# Your assignment
How many lines of the entries below include the word "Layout"? Answer with the number alone.

Top of Data extracts

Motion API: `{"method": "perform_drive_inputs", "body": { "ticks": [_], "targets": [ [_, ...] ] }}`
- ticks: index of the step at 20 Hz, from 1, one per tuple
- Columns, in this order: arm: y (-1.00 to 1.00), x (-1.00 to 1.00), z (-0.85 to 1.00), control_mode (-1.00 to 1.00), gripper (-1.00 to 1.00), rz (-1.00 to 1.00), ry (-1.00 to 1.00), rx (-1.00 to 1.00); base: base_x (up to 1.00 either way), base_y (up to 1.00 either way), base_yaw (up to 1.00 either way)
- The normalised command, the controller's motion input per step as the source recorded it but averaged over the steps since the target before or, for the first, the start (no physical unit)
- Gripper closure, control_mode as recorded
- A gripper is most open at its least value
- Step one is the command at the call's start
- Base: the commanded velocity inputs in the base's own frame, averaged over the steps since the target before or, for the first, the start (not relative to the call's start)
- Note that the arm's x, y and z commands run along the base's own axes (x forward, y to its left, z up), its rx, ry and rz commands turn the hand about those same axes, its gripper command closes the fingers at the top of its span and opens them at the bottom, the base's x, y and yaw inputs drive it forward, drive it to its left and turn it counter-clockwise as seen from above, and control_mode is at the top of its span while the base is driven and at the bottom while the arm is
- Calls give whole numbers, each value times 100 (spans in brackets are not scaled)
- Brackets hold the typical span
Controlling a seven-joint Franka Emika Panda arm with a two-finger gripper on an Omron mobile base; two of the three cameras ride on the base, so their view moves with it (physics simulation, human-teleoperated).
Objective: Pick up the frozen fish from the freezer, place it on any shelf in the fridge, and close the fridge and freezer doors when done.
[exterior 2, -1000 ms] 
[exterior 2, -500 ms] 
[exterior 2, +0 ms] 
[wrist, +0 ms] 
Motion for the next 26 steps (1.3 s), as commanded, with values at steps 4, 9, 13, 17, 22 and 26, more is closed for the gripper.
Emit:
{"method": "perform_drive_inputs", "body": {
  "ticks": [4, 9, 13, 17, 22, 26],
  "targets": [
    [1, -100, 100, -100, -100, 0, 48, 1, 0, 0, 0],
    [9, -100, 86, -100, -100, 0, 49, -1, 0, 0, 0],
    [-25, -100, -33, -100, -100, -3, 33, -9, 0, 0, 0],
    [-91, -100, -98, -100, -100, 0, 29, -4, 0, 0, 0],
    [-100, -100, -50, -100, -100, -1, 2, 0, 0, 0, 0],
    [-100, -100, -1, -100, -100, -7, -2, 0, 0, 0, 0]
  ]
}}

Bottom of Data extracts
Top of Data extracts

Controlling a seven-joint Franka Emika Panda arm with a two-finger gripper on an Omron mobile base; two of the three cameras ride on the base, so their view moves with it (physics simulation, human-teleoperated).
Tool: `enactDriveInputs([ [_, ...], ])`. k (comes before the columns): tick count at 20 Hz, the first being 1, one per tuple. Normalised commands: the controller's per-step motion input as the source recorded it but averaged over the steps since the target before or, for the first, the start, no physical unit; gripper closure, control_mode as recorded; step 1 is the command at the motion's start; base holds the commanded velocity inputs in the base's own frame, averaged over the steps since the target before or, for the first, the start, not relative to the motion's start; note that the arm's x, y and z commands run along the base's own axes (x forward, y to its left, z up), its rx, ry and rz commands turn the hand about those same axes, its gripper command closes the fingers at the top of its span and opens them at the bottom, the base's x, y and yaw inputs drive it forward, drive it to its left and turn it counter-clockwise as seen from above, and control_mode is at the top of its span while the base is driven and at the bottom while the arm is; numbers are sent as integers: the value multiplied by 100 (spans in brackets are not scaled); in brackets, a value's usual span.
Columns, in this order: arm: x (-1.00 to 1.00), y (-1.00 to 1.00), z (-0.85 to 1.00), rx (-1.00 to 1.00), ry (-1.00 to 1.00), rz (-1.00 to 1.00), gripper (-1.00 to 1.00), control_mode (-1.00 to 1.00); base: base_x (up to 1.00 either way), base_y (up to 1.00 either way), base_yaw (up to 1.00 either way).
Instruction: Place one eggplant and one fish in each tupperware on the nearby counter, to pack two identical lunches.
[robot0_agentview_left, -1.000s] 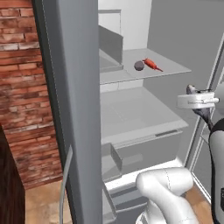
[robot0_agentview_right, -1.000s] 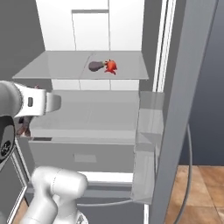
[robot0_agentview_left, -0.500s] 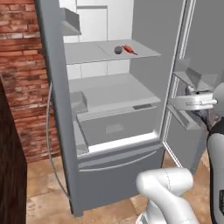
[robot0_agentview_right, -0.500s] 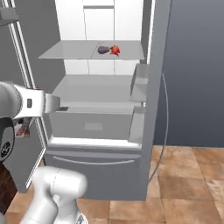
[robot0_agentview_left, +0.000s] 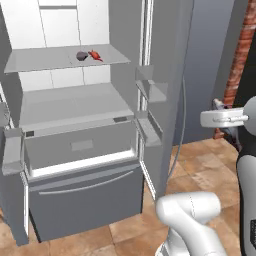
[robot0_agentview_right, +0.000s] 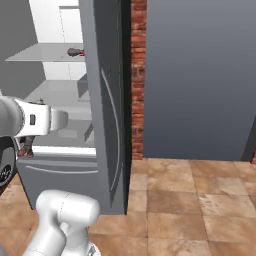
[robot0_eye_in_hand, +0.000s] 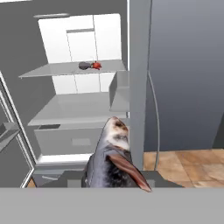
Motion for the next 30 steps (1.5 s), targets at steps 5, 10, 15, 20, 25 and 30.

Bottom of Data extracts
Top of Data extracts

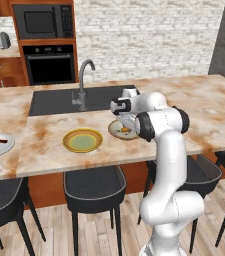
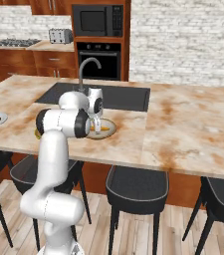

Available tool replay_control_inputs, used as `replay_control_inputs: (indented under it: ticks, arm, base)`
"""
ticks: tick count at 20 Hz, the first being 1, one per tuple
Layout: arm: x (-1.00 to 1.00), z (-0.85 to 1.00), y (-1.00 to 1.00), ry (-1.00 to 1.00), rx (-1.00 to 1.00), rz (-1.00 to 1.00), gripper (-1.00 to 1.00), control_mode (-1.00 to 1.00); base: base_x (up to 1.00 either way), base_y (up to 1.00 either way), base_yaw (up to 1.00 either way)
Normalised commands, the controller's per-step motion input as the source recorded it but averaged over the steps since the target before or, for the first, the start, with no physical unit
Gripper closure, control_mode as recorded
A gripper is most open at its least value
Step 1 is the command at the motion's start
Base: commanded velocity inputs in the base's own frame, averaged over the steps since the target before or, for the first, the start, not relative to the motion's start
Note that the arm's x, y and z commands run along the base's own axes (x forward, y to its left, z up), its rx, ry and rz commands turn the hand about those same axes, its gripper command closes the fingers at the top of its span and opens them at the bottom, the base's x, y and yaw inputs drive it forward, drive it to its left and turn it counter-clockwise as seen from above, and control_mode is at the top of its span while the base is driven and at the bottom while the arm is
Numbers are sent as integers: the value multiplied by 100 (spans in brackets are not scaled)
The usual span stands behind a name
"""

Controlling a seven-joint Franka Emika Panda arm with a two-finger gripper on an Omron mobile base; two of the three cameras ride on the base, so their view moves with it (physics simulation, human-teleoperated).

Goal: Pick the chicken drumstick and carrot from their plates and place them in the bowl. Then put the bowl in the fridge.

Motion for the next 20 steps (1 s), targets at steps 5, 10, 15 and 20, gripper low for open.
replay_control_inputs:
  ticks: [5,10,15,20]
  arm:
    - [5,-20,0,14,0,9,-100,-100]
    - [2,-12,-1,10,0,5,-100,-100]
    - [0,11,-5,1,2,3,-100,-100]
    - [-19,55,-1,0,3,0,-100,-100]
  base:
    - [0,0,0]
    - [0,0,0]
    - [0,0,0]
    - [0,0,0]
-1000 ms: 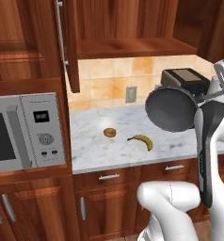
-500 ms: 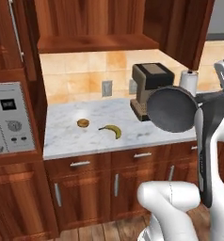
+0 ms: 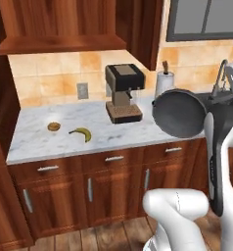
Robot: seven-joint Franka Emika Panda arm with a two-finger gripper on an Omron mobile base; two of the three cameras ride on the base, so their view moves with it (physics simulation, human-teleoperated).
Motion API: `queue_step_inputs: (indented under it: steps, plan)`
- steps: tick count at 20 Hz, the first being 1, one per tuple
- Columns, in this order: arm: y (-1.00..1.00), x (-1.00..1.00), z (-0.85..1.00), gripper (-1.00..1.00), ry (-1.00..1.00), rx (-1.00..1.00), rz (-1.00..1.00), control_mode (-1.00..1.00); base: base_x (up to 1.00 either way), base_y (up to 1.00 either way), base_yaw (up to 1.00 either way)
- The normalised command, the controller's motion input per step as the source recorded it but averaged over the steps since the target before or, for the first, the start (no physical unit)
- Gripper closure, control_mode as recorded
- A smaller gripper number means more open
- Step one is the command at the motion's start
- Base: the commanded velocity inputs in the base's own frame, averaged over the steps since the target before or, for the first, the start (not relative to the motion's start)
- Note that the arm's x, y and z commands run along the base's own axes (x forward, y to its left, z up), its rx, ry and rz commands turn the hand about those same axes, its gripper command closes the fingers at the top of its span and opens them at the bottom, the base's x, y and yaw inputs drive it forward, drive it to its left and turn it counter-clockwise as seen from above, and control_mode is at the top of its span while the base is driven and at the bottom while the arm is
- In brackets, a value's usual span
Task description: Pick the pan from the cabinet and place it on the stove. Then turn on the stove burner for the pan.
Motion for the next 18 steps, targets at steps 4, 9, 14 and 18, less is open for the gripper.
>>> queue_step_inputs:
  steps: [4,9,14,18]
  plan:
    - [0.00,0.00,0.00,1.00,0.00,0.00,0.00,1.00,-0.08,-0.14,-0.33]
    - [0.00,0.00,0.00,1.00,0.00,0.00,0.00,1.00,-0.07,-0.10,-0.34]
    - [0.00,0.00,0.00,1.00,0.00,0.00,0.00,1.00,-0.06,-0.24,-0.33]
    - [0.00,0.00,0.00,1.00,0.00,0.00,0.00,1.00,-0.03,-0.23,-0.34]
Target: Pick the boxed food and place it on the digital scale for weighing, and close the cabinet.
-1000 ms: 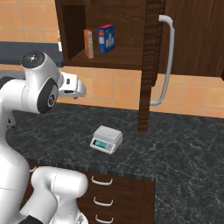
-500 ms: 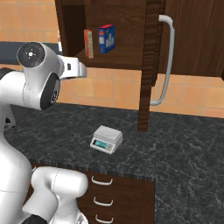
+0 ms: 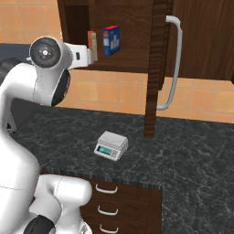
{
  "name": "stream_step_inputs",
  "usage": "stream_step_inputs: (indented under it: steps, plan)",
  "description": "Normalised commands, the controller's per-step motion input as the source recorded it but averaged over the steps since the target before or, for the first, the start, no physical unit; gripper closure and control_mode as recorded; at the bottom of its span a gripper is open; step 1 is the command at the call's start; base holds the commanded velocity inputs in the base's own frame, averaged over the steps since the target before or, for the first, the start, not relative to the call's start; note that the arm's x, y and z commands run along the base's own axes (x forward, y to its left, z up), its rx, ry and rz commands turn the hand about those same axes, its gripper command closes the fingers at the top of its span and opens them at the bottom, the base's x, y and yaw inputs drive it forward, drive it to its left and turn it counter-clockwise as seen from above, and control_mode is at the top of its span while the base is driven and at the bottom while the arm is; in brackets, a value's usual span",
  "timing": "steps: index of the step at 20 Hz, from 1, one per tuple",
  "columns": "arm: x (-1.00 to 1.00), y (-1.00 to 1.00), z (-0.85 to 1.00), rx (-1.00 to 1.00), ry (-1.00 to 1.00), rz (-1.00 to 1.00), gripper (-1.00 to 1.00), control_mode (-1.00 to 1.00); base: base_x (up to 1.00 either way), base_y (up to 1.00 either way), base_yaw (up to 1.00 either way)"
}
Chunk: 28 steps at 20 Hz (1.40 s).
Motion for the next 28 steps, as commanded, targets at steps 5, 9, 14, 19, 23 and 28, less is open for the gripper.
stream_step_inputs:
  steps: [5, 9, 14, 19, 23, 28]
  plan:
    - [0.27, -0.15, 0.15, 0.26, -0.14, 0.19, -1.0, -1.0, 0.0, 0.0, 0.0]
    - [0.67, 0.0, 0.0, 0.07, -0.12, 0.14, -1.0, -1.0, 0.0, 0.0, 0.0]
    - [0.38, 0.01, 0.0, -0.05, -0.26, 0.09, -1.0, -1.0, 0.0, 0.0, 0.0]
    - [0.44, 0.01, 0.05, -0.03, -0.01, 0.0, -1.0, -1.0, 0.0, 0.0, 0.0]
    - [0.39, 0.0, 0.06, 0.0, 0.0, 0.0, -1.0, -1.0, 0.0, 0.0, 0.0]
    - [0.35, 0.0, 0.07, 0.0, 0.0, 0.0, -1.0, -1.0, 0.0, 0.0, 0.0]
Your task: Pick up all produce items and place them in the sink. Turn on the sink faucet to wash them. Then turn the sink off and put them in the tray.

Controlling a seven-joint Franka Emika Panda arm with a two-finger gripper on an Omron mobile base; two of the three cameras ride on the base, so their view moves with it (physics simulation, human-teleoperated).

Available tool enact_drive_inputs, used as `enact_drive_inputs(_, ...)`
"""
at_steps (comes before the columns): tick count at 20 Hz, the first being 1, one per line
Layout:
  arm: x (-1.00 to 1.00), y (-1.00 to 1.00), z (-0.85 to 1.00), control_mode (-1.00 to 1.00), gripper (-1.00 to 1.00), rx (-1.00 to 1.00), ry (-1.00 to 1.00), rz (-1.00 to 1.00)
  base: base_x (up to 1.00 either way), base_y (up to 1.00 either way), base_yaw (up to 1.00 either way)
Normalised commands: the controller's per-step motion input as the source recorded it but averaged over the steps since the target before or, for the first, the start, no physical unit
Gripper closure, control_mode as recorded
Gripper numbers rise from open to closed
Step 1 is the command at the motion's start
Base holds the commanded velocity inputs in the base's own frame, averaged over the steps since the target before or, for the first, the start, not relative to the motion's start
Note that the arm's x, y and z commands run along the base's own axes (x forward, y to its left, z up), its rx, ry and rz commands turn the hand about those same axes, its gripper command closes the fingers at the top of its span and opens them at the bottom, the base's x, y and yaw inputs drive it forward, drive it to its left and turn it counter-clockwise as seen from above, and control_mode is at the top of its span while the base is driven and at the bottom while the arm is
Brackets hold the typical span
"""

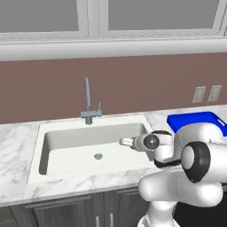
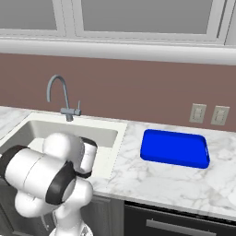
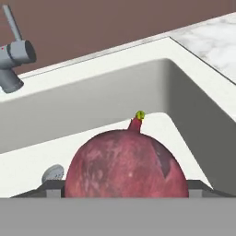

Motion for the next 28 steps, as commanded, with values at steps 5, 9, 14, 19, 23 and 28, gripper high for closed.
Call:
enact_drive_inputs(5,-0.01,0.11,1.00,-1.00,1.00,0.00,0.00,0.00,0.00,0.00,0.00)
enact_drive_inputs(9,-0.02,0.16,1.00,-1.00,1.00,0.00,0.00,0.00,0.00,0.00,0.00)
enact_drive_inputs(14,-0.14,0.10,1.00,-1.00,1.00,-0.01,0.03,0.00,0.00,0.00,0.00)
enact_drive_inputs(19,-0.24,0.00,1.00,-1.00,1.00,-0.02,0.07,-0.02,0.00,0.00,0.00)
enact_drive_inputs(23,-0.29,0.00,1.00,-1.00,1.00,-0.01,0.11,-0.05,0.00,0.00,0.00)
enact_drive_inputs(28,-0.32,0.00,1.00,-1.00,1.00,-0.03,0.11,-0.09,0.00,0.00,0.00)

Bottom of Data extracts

# Written solution
2